Items listed in a dataset
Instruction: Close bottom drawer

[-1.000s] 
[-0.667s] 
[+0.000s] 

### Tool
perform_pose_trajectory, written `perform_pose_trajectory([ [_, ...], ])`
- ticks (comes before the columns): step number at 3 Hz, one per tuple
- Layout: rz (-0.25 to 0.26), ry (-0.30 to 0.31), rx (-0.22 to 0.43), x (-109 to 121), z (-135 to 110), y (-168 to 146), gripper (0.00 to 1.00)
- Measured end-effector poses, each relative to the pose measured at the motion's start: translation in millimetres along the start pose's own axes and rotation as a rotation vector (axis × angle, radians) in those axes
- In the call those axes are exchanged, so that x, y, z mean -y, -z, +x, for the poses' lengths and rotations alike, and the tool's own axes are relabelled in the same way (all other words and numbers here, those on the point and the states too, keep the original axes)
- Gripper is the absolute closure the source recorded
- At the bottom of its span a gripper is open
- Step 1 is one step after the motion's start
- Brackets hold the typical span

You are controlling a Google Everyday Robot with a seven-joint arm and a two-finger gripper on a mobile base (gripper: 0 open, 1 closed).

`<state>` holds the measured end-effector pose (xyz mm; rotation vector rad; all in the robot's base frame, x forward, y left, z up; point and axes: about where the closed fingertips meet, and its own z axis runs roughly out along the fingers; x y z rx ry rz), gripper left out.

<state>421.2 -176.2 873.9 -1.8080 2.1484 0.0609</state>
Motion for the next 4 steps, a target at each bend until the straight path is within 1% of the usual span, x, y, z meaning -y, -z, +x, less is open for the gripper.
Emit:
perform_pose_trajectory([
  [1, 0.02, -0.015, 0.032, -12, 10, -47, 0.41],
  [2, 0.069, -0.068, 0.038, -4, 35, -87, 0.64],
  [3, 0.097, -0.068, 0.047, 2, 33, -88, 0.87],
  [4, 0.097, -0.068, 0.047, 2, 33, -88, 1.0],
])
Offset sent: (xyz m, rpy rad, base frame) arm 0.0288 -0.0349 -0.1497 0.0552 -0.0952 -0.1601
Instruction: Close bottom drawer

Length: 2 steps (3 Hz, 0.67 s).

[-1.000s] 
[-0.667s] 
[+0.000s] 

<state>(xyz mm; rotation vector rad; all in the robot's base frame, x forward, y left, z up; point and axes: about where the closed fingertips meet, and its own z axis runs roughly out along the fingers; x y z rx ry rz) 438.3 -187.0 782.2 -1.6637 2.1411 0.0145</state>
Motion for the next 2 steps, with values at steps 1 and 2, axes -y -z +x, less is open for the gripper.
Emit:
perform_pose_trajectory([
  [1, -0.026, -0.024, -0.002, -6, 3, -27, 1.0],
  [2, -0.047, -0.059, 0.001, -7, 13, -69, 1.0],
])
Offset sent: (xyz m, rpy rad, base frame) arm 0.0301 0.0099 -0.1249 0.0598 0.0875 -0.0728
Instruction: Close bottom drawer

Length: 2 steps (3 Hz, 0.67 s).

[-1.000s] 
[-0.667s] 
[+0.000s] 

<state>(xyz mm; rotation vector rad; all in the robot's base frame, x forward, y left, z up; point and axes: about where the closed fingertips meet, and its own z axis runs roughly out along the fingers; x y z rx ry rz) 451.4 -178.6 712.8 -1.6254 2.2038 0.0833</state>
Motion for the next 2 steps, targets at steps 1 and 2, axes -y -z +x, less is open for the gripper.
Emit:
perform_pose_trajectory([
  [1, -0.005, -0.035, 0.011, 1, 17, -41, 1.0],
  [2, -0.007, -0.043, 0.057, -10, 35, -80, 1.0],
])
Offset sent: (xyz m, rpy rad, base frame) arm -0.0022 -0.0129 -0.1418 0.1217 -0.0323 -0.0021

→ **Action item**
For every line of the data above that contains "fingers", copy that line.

→ **Response area**
`<state>` holds the measured end-effector pose (xyz mm; rotation vector rad; all in the robot's base frame, x forward, y left, z up; point and axes: about where the closed fingertips meet, and its own z axis runs roughly out along the fingers; x y z rx ry rz), gripper left out.
<state>(xyz mm; rotation vector rad; all in the robot's base frame, x forward, y left, z up; point and axes: about where the closed fingertips meet, and its own z axis runs roughly out along the fingers; x y z rx ry rz) 438.3 -187.0 782.2 -1.6637 2.1411 0.0145</state>
<state>(xyz mm; rotation vector rad; all in the robot's base frame, x forward, y left, z up; point and axes: about where the closed fingertips meet, and its own z axis runs roughly out along the fingers; x y z rx ry rz) 451.4 -178.6 712.8 -1.6254 2.2038 0.0833</state>

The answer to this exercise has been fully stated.